Note B - Interim Period Reporting

         The results for the interim periods are not necessarily 
indicative of the results to be expected for a full year. 

         Registrant is a partnership which was organized on July 11, 
1961.  Registrant owns the tenant's interest in a master operating 
leasehold (the "Master Lease") on the Empire State Building (the 
"Building") and the land thereunder, located at 350 Fifth Avenue, New 
York, New York (the "Property").  On November 27, 1991, Prudential 
Insurance Company of America sold the fee ownership of the property to 
EGHolding Co. Inc. which, through merger and conveyance, reportedly 
transferred its interest as lessor to Trump Empire State Partners 
("Trump").  Associates' rights under the master leasehold remain 
unchanged.  

        Registrant's partners are Peter L. Malkin, Thomas N. 
Keltner, Jr. and Richard A. Shapiro (collectively, the "Partners"), 
each of whom also acts as an agent for holders of participations in 
his respective partnership interest in Registrant (the 
"Participants").  

        The initial term of the Master Lease expired on January 5, 
1992.  On January 30, 1989, Registrant exercised its first of four 21-
year renewal options contained in the Master Lease and extended the 
Master Lease through January 5, 2013.  The annual rent payable under 
the Master Lease is $1,970,000 through January 5, 2013 and $1,723,750 
annually during the term of each renewal period thereafter.  

        The value of the Master Lease is stated at cost.  To reflect 
Registrant's exercise of the first renewal option under the Master 
Lease, the estimated useful life of the Master Lease has been revised 
to 25 years, effective January 1, 1988, through January 5, 2013.

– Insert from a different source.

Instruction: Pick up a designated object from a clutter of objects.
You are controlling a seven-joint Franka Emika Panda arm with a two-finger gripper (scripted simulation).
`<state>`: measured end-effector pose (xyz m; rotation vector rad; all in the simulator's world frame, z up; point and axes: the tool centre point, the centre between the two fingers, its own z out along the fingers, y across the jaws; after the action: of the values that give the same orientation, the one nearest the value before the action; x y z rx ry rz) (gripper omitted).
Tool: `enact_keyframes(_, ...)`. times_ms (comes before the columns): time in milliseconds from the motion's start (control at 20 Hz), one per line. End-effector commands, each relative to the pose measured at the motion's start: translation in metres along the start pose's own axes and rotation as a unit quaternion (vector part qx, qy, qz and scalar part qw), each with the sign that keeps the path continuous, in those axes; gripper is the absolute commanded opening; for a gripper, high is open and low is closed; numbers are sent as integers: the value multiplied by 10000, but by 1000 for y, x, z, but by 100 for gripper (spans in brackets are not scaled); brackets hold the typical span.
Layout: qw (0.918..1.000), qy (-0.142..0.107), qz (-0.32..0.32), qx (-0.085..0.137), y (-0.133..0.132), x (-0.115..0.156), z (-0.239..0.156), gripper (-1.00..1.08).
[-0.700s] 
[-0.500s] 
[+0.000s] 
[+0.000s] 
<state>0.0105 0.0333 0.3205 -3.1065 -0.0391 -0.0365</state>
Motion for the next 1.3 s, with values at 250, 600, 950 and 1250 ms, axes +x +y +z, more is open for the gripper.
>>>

                                -4- <PAGE>
Empire State Building Associates
March 31, 1999

        Registrant does not operate the Property.  It subleases the
Property to Empire State Building Company ("Sublessee") pursuant to a 
net operating sublease (the "Sublease") with a term and renewal 
options essentially coextensive with those contained in the Master 
Lease.  On January 30, 1989, Sublessee elected to renew the Sublease 
for a term commencing January 4, 1992 to January 4, 2013.  

        Sublessee is required to pay annual basic rent ("Basic 
Rent") of $6,018,750 from January 1, 1992 through January 4, 2013 and 
$5,895,625 from January 5, 2013 through the expiration of all renewal 
terms.  Sublessee is also required to pay Registrant overage rent of 
50% of Sublessee's net operating profit in excess of $1,000,000 for 
each lease year ending December 31 ("Overage Rent").

        Overage Rent and other accumulated interest and dividend 
income are distributed annually after payment of any additional 
payments for supervisory services to Counsel (as described in Note C 
below).  For 1998, Sublessee reported net operating profit of 
$9,219,704; therefore, there was Overage Rent of $4,109,852 for the 
year ended December 31, 1998.  Registrant paid Counsel $180,000 as an 
additional payment for supervisory services.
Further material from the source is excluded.